Table 5 Empirical Model Comparisons

6 Conclusion

Categorical dependent variables are widespread in the social sciences. Applied social scientists studying nominal dependent variables as a choice among discrete alternatives frequently hypothesize heterogeneous effects. We presented, discussed, and applied a general multinomial logit model (GHMNL) to account for heterogeneity in choice behavior systematically. The statistical theory and empirical applications provided in this paper suggest that the GHMNL model offers exciting insights into heterogeneous effects and better captures differences in choice behavior than competing approaches.

The GHMNL model integrates a heterogeneity term into the systematic part of the utility function and accounts for behavioral choice tendencies without referring to latent variables. The heterogeneity term is linked to explanatory variables, indicates the degree of distinctiveness of choice or the impact of heterogeneity in choice behavior. As demonstrated, alternative approaches come with several drawbacks, such as a high number of parameters to be estimated, identifiability problems, or the need to specify a specific and appropriate distribution for the random effects.
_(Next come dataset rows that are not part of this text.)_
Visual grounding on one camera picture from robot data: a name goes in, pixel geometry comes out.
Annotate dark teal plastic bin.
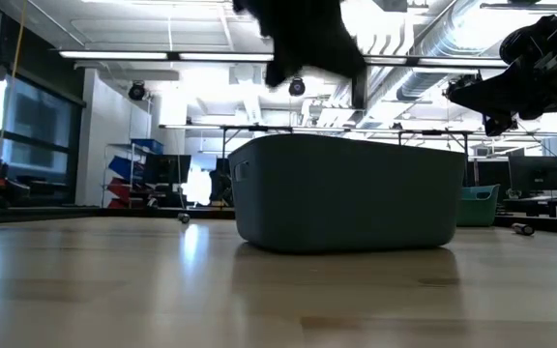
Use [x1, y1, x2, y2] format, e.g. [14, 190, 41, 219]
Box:
[227, 133, 467, 254]

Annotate blue storage bin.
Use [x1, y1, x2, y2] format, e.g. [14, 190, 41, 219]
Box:
[107, 155, 145, 183]
[131, 138, 165, 156]

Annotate dark office desk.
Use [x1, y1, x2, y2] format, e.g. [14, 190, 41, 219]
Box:
[500, 194, 557, 218]

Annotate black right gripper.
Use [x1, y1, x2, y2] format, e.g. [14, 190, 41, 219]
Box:
[445, 13, 557, 137]

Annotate black track spotlights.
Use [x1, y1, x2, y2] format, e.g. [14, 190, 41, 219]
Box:
[445, 72, 484, 89]

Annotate black computer monitor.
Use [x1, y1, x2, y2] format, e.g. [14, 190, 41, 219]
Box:
[466, 159, 511, 188]
[508, 155, 557, 192]
[142, 154, 192, 186]

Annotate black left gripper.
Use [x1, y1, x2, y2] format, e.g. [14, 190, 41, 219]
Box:
[232, 0, 369, 110]

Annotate large dark window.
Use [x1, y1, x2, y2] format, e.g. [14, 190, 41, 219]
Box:
[0, 72, 86, 205]

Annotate red storage bin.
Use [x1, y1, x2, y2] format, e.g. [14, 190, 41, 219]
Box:
[107, 177, 144, 202]
[106, 197, 137, 210]

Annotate black hanging spotlight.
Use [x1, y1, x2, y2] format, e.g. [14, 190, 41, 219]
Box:
[127, 80, 147, 102]
[287, 75, 307, 98]

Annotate green plastic bin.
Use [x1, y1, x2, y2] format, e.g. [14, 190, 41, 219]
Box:
[455, 184, 501, 228]

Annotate black background rig frame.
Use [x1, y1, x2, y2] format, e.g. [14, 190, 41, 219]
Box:
[160, 123, 476, 189]

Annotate metal shelving rack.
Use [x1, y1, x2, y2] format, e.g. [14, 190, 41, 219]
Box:
[102, 137, 176, 210]

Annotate long ceiling light strip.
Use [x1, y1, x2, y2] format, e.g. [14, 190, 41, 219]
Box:
[177, 51, 276, 63]
[58, 49, 169, 61]
[417, 57, 511, 69]
[366, 55, 409, 66]

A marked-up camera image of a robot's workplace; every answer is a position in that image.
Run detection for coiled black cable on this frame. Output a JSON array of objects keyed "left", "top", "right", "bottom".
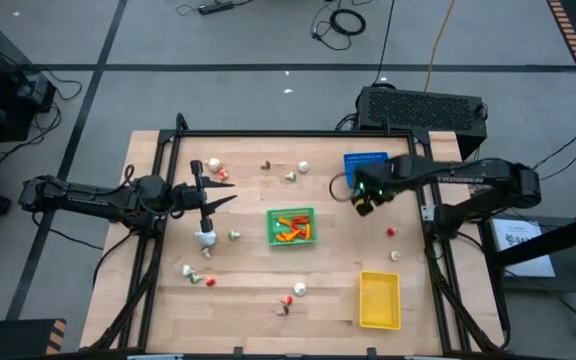
[{"left": 311, "top": 0, "right": 368, "bottom": 52}]

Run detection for green plastic basket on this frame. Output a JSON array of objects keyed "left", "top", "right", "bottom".
[{"left": 266, "top": 207, "right": 318, "bottom": 247}]

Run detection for black metal stand beam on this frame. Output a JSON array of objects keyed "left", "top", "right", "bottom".
[{"left": 492, "top": 209, "right": 576, "bottom": 271}]

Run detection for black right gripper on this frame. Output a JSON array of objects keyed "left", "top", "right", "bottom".
[{"left": 350, "top": 162, "right": 404, "bottom": 218}]

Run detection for straight black floor cable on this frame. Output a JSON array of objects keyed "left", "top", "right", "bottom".
[{"left": 371, "top": 0, "right": 397, "bottom": 86}]

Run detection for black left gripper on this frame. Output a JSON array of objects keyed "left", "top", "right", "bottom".
[{"left": 171, "top": 160, "right": 238, "bottom": 232}]

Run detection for yellow plastic basket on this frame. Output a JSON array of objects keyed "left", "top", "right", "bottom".
[{"left": 359, "top": 271, "right": 402, "bottom": 331}]

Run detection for black box hazard stripes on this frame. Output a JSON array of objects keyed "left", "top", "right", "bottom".
[{"left": 0, "top": 317, "right": 68, "bottom": 360}]

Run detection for large white garlic bulb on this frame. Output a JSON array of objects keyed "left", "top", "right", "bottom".
[{"left": 195, "top": 229, "right": 218, "bottom": 249}]

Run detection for white printed paper sheet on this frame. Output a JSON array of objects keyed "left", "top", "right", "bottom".
[{"left": 490, "top": 218, "right": 557, "bottom": 279}]

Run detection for black aluminium table frame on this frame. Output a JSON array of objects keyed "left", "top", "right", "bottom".
[{"left": 85, "top": 112, "right": 509, "bottom": 354}]

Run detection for black power strip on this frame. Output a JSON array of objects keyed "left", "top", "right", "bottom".
[{"left": 197, "top": 0, "right": 236, "bottom": 15}]

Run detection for yellow floor cable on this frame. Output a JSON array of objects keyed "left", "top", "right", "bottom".
[{"left": 423, "top": 0, "right": 457, "bottom": 94}]

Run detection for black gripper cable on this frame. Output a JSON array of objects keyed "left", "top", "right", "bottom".
[
  {"left": 120, "top": 163, "right": 139, "bottom": 187},
  {"left": 328, "top": 171, "right": 364, "bottom": 204}
]

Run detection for dark grey side table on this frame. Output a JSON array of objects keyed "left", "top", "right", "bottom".
[{"left": 477, "top": 214, "right": 576, "bottom": 296}]

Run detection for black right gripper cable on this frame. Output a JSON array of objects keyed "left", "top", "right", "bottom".
[{"left": 328, "top": 171, "right": 364, "bottom": 204}]

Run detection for blue plastic basket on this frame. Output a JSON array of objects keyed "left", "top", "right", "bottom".
[{"left": 342, "top": 151, "right": 390, "bottom": 189}]

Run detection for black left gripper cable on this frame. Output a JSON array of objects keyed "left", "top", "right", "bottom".
[{"left": 120, "top": 163, "right": 139, "bottom": 187}]

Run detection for black computer tower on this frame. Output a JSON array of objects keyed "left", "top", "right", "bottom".
[{"left": 356, "top": 85, "right": 488, "bottom": 161}]
The GHMNL avoids these difficulties, is computationally straightforward, and has convenient properties.

We illustrated the approach by analyzing electoral choices, highlighting the important insights possible from systemically modeling heterogeneity in voting behavior. We also provided empirical comparisons with alternative models, demonstrating that the GHMNL models outperform the competing models in all applications. As many research questions in the social sciences involve theoretical expectations about heterogeneity, we see a wide range of applications. We hope this contribution fosters the application of this type of model in applied social science work.